Seven stands in front of the bathroom, pacing anxiously, moving quicker than he usually does these days. He whines a bit and pushes his nose against the door.

“I know, bud,” I whisper, petting his head.

“P?” I call, knocking lightly on the door before letting myself into our large bathroom. She’s sitting by the toilet, back against the wall, face damp as she looks up at me.

“Hey.”

“Damn it, love,” I mutter, running a cloth under the water with shaking hands. I bring the cool damp towel to her, resting it beneath the tangled mess of her hair. “I told you to call me if you felt sick.”

“It came on real fast,” she mutters. “Do you think Speyside is too isolated?”

I step over to the shower, turning it to a bearable warmth for her. “What?”

“Speyside? Do you think it’s too isolated for Annie and Benjamin?”

I shake my head, cheeks coloring as she calls our baby that again. “We’ll call him Ben, after you,” she’d told me weeks ago, when we first discovered we were pregnant again—we’d been trying this time.

“I told you, we don’t even know if it’s a boy.”

“I can feel it,” she mumbles, letting me pull her to standing and slowly undress her. “But that wasn’t my question.”

“What do you mean isolated?”

“For Annie and Ben to grow up here?”

My brow furrows. “Sadie and Rhys bought the house next door.” Though it’s miles away because of the secluded nature of the area. “They’ll be here for the summers and offseason.”

Paloma nods but puts her hands on my biceps before I can usher her into the shower. “I know but . . .” She trails off and pauses.

“What is it, love?” I ask, cupping her face in my palms. “Tell me what’s really going on.”

“I don’t want Annie to feel alone.
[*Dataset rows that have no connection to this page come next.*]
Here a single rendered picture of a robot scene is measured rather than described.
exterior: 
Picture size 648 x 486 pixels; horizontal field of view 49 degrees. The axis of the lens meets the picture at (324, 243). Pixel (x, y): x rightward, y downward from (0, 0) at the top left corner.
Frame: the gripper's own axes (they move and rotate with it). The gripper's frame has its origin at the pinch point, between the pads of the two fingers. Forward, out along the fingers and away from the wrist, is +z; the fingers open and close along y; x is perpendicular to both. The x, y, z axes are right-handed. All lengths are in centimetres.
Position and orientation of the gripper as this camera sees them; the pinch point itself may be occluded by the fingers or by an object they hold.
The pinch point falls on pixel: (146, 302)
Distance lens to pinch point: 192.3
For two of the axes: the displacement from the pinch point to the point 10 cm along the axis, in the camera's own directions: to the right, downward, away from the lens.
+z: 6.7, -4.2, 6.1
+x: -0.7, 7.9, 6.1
I don’t want them to not have friends.”

Stomach caving, I pull her naked body fully into mine, kissing her temple, her hair, anything I can touch. My beautiful wife. My soulmate.

“Never, P. I promise. Besides, Annie starts school soon, yeah? So we can figure it out. If it’s too small here, we can always move, right?”

“And we’ll always keep the beach house?”

This house is where I fell in love with Paloma Blake fully—over and over. It was her safe haven, and mine. We spent birthdays here. I lost my virginity to the girl I love here. Pieces of our souls are scattered across every inch of this house.

“You were meant to be near the water,” I breathe, pressing a kiss to her neck as I dip my head down. “We’ll always have this place.”

And we’ll always have each other.

“Take me wave by wave,” I whisper, watching as she steps into the water, like the ocean coming alive. “Curl your currents into my body. Love me, love me, love me.”

I always knew it would be this way.

The love of my goddamn life.

The constant shore to her tumbling, lovely, alive and vibrant sea.